** Activity **
Lines to restate from the data below: from the one containing "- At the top" to the one containing "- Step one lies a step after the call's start", both included. Give them again exactly, and only them.

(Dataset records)
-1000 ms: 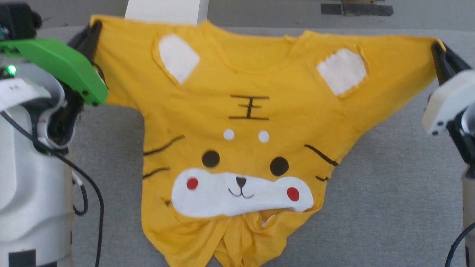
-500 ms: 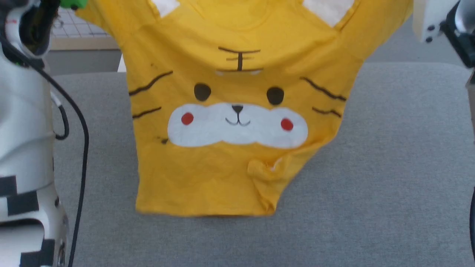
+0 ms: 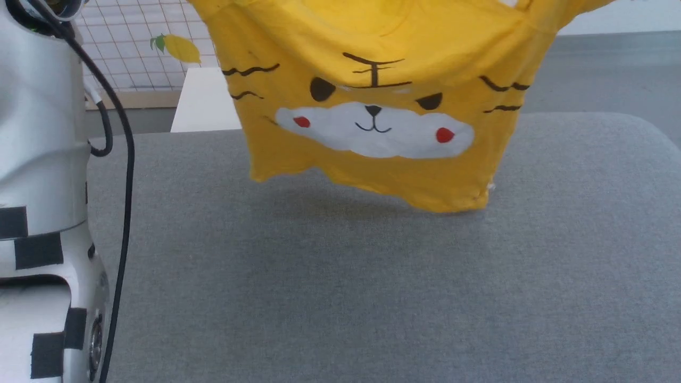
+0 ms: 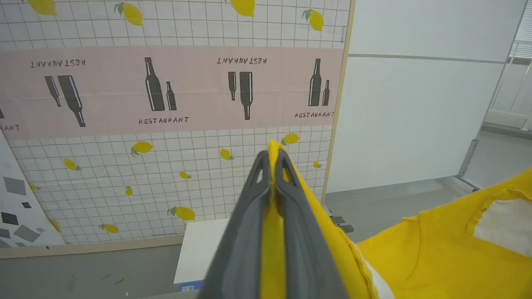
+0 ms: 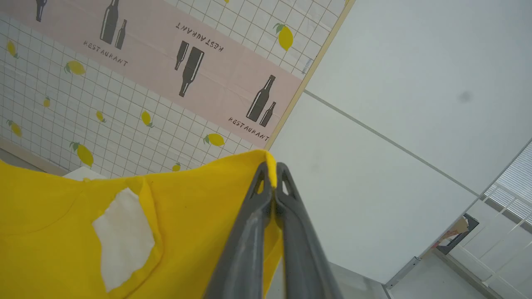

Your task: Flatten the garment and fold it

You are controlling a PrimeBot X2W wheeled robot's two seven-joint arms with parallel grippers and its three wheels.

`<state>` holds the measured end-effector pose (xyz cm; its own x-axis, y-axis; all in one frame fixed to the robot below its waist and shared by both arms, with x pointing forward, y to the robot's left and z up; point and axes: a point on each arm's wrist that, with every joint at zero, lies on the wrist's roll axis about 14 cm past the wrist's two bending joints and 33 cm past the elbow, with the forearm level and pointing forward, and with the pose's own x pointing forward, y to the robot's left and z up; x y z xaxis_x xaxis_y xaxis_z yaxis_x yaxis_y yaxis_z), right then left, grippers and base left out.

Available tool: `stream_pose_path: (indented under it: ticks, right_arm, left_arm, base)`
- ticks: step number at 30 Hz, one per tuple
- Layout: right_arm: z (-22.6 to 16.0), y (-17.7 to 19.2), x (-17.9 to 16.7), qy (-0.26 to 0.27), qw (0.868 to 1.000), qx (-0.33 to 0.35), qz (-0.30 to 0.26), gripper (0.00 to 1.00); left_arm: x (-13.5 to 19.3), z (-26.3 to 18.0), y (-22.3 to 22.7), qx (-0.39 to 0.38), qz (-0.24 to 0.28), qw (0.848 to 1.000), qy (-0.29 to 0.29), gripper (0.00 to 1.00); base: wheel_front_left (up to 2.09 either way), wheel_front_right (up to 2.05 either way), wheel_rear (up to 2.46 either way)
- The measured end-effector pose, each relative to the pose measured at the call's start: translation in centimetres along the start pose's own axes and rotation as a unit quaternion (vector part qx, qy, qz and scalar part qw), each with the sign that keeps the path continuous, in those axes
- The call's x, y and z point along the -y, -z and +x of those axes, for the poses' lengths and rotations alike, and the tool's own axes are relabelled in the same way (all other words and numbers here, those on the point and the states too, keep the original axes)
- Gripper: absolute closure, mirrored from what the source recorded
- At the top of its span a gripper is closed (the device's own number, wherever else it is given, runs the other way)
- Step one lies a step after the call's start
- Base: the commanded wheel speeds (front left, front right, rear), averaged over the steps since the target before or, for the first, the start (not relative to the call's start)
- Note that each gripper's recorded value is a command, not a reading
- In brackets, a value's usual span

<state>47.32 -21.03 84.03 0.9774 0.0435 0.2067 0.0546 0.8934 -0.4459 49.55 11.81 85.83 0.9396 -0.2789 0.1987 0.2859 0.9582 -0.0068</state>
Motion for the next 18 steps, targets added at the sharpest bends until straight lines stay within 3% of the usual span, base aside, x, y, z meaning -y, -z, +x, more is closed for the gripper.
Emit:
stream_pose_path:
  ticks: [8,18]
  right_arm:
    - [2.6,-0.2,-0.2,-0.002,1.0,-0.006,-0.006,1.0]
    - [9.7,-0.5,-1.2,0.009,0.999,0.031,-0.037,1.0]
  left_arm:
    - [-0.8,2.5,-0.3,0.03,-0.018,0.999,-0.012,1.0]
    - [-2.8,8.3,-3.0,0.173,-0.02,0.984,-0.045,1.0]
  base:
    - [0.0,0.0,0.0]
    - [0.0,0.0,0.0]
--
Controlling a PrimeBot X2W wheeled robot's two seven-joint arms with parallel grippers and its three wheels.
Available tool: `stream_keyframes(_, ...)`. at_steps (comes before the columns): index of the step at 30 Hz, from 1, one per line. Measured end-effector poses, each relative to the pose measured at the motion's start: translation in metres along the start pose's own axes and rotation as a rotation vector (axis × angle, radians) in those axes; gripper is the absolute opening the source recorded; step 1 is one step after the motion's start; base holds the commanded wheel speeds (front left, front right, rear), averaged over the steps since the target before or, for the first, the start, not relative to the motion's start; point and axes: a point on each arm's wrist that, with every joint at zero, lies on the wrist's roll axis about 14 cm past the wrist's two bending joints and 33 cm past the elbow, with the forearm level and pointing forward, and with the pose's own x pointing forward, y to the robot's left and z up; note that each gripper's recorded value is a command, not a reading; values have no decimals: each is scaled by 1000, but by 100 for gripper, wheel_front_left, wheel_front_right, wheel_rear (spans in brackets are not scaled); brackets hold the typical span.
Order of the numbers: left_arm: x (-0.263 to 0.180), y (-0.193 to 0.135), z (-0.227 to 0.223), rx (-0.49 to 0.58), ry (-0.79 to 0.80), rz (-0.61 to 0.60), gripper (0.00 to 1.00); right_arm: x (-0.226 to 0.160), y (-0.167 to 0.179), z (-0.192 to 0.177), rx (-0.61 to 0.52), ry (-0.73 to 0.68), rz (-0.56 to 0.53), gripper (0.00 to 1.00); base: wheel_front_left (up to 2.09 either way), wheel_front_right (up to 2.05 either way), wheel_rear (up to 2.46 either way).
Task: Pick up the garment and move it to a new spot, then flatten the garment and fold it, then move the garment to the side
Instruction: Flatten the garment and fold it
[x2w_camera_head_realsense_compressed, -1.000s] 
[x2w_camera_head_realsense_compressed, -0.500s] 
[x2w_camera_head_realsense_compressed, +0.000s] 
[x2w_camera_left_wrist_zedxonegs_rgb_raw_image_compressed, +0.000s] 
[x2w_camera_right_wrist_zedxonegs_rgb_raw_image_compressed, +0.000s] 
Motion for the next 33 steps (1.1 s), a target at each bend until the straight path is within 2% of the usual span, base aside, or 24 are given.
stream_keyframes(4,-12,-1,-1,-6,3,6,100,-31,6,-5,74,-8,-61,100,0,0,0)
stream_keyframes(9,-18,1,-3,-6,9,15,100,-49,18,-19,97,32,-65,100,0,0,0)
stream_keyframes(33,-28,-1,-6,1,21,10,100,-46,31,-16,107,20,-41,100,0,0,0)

** Answer to this problem **
- At the top of its span a gripper is closed (the device's own number, wherever else it is given, runs the other way)
- Step one lies a step after the call's start

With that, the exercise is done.